Gamifier la mise en place d’un nouvel outil

Quand les entreprises sortent le grand jeu pour accompagner le changement

Mettre en place un nouvel outil dans une entreprise nécessite généralement un accompagnement auprès des futurs utilisateurs pour s’assurer de leur adhésion. Dans un contexte de digitalisation des entreprises, une nouvelle approche centrée sur la motivation permet de susciter l’engagement des utilisateurs: il s’agit de la gamification.

Au premier abord, on aurait tendance à ne pas prendre le sujet très au sérieux. Dans gamification (ou ludification pour éviter l’anglicisme), il y a surtout game (jeu) : un terme que l’on considère plutôt comme étranger au monde de l’entreprise. Mais contrairement aux idées reçues, la gamification n’a vocation ni à transformer le travail en jeu, ni à infantiliser ses utilisateurs : il s’agit d’utiliser les leviers de motivation qui nous font aimer les jeux pour les appliquer à un environnement professionnel.

La gamification consiste à reprendre des fonctionnalités communément utilisées dans les jeux vidéo (une barre de progression, du feedback en temps réel, un classement, des récompenses ou encore des objectifs à atteindre) pour les associer à la réalisation d’une action. En apparence triviaux, ces éléments vont pourtant permettre d’apporter une dimension supplémentaire à l’action qui sera source de motivation : il ne s’agit plus seulement de faire l’action dans le cadre de ses fonctions, mais d’en percevoir de la reconnaissance, de l’interaction sociale ou encore une mesure de sa performance.

Sharepoint 2013 fait partie de ces outils qui ont adopté la gamification pour encourager la participation des utilisateurs. Par exemple, en participant à l’animation de leur communauté, les membres gagnent des points : créer un nouveau post rapporte 10 points, partager un document en donne 20, avoir un post identifié comme meilleure réponse sur un sujet peut faire gagner 100 points, etc.

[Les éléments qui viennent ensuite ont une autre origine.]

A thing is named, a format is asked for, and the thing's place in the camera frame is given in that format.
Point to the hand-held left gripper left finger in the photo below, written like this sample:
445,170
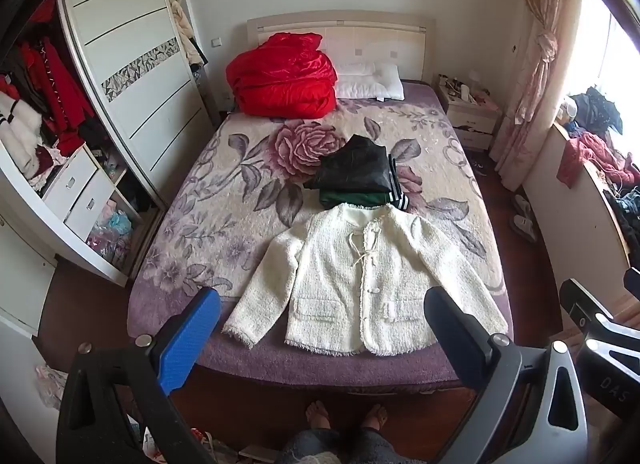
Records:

Suite à la comptabilisation des points, les utilisateurs peuvent ensuite recevoir des badges qui les distingueront des autres, intégrant ainsi un sentiment de reconnaissance et de valorisation à leur implication dans la communauté.

Bien entendu, les solutions de gamification sont développées en fonction des objectifs visés, du profil d’utilisateur visé, de la sensibilité du sujet traité, et bien sûr des budgets alloués . En particulier, le niveau de « divertissement » ressenti par les utilisateurs de la solution doit être défini.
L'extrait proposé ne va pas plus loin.